GCC optimizes fixed range-based for loop as if it had longer, variable length

Question

I have an array of POD structs and am trying to sum across one field. Here's a minimal example:

struct Item
{
    int x = 0;
    int y = 0;
};

typedef Item Items[2];

struct ItemArray
{
    Items items;

    int sum_x1() const;
    int sum_x2() const;
};

int ItemArray::sum_x1() const
{
    int total = 0;
    for (unsigned ii = 0; ii < 2; ++ii)
    {
        total += items[ii].x;
    }
    return total;
}

int ItemArray::sum_x2() const
{
    int total = 0;
    for (const Item& item : items)
    {
        total += item.x;
    }
    return total;
}

The two sum functions do the same thing. Clang compiles them identically. But GCC 6 with -O3 on x86_64 does not. Here's sum_x1(), looking good:

  mov eax, DWORD PTR [rdi+8]
  add eax, DWORD PTR [rdi]
  ret

Now look at sum_x2():

  lea rdx, [rdi+16]
  lea rcx, [rdi+8]
  xor eax, eax
  add eax, DWORD PTR [rdi]
  cmp rdx, rcx
  je .L12
  lea rcx, [rdi+16]
  add eax, DWORD PTR [rdi+8]
  cmp rdx, rcx
  je .L2
  lea rcx, [rdi+24]
  add eax, DWORD PTR [rdi+16]
  cmp rdx, rcx
  je .L2
  lea rcx, [rdi+32]
  add eax, DWORD PTR [rdi+24]
  cmp rdx, rcx
  je .L2
  lea rcx, [rdi+40]
  add eax, DWORD PTR [rdi+32]
  cmp rdx, rcx
  je .L2
  lea rcx, [rdi+48]
  add eax, DWORD PTR [rdi+40]
  cmp rdx, rcx
  je .L2
  lea rcx, [rdi+56]
  add eax, DWORD PTR [rdi+48]
  cmp rdx, rcx
  je .L2
  lea rcx, [rdi+64]
  add eax, DWORD PTR [rdi+56]
  cmp rdx, rcx
  je .L2
  lea rcx, [rdi+72]
  add eax, DWORD PTR [rdi+64]
  cmp rdx, rcx
  je .L2
  add eax, DWORD PTR [rdi+72]
  ret
.L2:
  rep ret
.L12:
  rep ret

Why does GCC emit an unrolled loop of variable length up to 10 when there are the loop length is fixed at 2? It only does this in a member function--making sum_x2 a free function fixes it.

ICC also optimizes sum_x2() very strangely, though the generated code is totally different. Unlike GCC, it doesn't matter whether sum_x2() is a member function or a free function--both are bad.

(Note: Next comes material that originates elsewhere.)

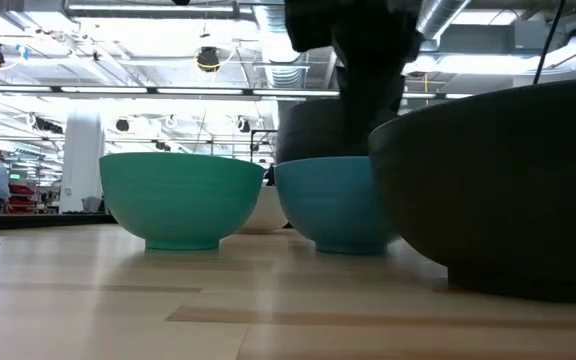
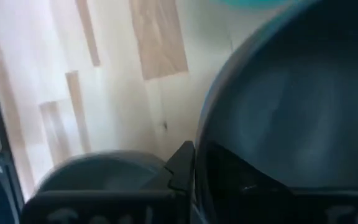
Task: Nest bowls inside each other
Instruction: Stack the top black bowl on top of the blue bowl
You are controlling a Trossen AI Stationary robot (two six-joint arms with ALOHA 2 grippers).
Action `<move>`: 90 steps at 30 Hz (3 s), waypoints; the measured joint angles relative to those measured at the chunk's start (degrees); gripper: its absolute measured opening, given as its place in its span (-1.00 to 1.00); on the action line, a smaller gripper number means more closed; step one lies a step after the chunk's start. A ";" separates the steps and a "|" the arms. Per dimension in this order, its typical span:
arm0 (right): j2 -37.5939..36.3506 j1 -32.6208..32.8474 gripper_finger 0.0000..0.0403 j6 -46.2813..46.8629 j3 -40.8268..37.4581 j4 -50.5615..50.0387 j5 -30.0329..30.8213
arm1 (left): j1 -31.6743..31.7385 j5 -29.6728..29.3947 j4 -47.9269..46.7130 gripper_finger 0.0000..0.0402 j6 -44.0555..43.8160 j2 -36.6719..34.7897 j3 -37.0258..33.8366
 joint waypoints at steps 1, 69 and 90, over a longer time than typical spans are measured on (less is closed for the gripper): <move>-0.01 -0.07 -0.69 0.01 -0.05 -0.57 -0.09 | 0.00 -0.01 0.05 -0.73 -0.11 -0.01 0.00; 0.49 3.27 -0.96 -0.02 5.30 -14.44 9.41 | 0.02 -4.11 2.89 -0.73 -1.78 -0.01 0.02; 3.57 2.87 -0.64 -1.53 5.26 -13.78 7.67 | 0.02 -4.11 3.35 -0.73 -2.57 0.01 0.02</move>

I'm using GCC 6, but all versions of GCC seem to have problems with this code. Adding -march=haswell makes it even worse, adding iterations for up to 15 elements in the array of size 2. GCC 5 and 7 generate even more complex code, adding SIMD instructions.

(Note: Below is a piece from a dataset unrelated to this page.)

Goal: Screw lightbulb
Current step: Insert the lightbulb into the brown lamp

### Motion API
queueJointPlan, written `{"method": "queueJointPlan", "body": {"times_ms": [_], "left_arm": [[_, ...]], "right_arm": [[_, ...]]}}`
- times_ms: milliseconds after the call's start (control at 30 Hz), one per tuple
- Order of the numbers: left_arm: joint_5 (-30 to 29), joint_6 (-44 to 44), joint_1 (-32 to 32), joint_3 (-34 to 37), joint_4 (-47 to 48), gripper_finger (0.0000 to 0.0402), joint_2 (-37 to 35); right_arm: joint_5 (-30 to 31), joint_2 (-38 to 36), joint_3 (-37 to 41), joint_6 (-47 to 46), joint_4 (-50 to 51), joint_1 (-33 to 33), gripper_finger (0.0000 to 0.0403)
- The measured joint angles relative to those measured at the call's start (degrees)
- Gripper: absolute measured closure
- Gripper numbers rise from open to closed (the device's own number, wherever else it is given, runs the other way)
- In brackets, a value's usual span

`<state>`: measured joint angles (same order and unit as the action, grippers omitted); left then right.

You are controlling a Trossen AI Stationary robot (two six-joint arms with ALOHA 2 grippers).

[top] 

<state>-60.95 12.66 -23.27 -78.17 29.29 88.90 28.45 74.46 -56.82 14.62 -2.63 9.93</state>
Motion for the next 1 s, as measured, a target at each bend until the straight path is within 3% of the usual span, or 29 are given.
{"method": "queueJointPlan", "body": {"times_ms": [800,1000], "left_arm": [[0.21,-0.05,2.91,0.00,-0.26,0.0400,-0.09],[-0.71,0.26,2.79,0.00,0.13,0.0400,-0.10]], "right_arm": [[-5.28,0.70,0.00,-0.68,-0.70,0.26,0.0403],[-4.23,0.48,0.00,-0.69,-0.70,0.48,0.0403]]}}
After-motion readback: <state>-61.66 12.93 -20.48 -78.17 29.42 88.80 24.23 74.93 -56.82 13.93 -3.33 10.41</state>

I would like to identify the exact cause of this problem, so that I can locate and fix similar occurrences in my code. Understanding what triggers this behavior in GCC 6 would be very helpful. I have lots of range-based for loops in my code, and I am not too excited at the prospect of removing them, but if GCC can't generate reasonable code I will have no choice.

Try it: https://godbolt.org/g/9GK4jy

More related insanity: https://godbolt.org/g/BGYggD (optimal code is 3 instructions; GCC 6 produces 8 instructions; GCC 7 produces 130 instructions)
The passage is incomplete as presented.